Palin accepted the ring. “Warn her to be cautious of what she says and does,” he added, his expression troubled. “I believe that there may be a traitor in her household. Either that or the Neraka Knights have found some way to spy on her. Will you. . .” He paused, swallowed. “Will you stop by the Inn and tell Usha . . . tell her. . . ”
“I’ll tell her you’re not a monster,” said Jenna, patting his arm with a smile. She looked at him intently, frowning in anxiety. “ Are you certain you are well enough for this?”
“I was not injured. Only shocked. I can’t say that’s wearing off, but I’ll be well enough to make the journey.” He looked curiously at the ring. “How does this work?”
“Not all that well anymore,” said Jenna wryly. “It will take you two or three jumps to reach your destination. Place the ring on the middle finger of your left hand. That’s close enough,” she added, seeing Palin struggle to ease it over a swollen joint. “Put your right hand over the ring and conjure up the image of where you want to be. Keep that image in your mind, repeat it to yourself over and over again. I want that ring back, by the way.”

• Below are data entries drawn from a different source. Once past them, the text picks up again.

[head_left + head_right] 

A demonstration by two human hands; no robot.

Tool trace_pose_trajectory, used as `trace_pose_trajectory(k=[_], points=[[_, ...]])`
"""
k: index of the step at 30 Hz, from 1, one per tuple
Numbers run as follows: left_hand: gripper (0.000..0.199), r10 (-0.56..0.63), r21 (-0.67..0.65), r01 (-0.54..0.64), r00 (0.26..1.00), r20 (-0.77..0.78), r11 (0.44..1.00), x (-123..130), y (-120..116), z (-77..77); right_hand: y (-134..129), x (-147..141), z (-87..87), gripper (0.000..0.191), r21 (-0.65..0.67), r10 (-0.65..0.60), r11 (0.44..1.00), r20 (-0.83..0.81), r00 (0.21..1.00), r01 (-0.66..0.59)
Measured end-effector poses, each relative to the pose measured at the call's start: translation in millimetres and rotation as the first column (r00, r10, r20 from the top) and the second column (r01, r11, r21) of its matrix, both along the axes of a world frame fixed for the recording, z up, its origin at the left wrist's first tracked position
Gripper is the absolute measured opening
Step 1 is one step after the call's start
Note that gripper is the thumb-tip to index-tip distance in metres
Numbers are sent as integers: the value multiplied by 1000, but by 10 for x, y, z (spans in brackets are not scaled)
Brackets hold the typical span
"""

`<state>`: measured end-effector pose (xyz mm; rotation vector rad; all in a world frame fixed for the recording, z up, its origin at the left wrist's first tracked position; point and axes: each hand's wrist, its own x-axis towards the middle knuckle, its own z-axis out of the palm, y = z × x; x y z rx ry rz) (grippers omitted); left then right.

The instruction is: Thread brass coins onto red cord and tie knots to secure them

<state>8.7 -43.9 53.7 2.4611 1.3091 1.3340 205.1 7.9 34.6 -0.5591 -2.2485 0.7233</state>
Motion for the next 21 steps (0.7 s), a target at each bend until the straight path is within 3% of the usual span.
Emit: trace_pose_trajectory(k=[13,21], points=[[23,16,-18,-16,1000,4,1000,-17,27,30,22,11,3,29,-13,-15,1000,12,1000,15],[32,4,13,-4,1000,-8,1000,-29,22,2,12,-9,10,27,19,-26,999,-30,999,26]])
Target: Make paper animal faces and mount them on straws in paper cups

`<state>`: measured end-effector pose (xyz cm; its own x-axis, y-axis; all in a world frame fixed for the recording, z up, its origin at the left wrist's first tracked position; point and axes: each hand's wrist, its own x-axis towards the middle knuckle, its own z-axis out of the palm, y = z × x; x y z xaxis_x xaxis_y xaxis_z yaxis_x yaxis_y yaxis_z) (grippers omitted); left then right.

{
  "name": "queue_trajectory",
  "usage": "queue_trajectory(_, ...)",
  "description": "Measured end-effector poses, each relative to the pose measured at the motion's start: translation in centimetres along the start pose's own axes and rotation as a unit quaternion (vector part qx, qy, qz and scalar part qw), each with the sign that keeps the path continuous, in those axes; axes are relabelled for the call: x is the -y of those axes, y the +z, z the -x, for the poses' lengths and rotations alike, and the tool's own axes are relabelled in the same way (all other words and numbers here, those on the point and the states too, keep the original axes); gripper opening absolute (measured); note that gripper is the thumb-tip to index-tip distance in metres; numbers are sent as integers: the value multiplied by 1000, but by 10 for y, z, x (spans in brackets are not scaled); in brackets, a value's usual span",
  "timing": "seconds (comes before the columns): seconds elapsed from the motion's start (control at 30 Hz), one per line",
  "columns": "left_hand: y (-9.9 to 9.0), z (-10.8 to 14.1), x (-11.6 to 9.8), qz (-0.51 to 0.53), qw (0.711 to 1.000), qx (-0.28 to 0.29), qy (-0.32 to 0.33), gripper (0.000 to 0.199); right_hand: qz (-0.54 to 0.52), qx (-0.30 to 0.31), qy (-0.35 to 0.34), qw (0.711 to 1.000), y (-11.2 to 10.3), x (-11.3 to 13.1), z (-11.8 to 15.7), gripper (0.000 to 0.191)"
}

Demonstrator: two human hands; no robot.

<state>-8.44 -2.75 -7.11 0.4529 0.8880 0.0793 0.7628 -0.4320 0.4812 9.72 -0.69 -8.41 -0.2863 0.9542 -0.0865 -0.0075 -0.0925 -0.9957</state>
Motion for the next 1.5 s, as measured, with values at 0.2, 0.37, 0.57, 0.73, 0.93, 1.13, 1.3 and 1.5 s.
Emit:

“Certainly.” He smiled at her wanly. “Farewell, Jenna. Thank you for your help. I’ll keep you informed.”
He placed his hand over the ring and began to picture in his mind the crystal rainbow domes of the Citadel of Light.
“Palin,” Jenna said suddenly, “I haven’t been entirely honest with you. I may have an idea where to find Dalamar.”
“Good,” Palin replied. “My father was right. We need him.”
Chapter Twenty-Three
The Hedge Maze
The gnome was lost in the hedge maze.
This was nothing unusual. The gnome was frequently lost in the hedge maze. In fact, whenever anyone in the Citadel of Light wanted the gnome (which wasn’t often) and asked where he was, the response was invariably, “Lost in the hedge maze.”
The gnome did not wander the hedge maze aimlessly. Far from it. He entered the hedge maze daily with a set purpose, a mission, and that was to make a map of the maze. The gnome, who belonged to the Guild of PuzzlesRiddlesEnigmasRebusLogogriphsMonogramsAnagramsAcrosticsCrosswordsMazesLabyrinthsParadoxesScrabbleFeminineLogicandPoliticians, otherwise known as P3 for short, knew of a certainty that if he could map the hedge maze, he would find in that map the key to the Great Mysteries of Life, among these being: Why Is It That When You Wash Two Socks You Only End Up With One? Is There Life After Death? and Where Did The Other Sock Go? The gnome was convinced that if you found the answer to the second question you would also find the answer to the third.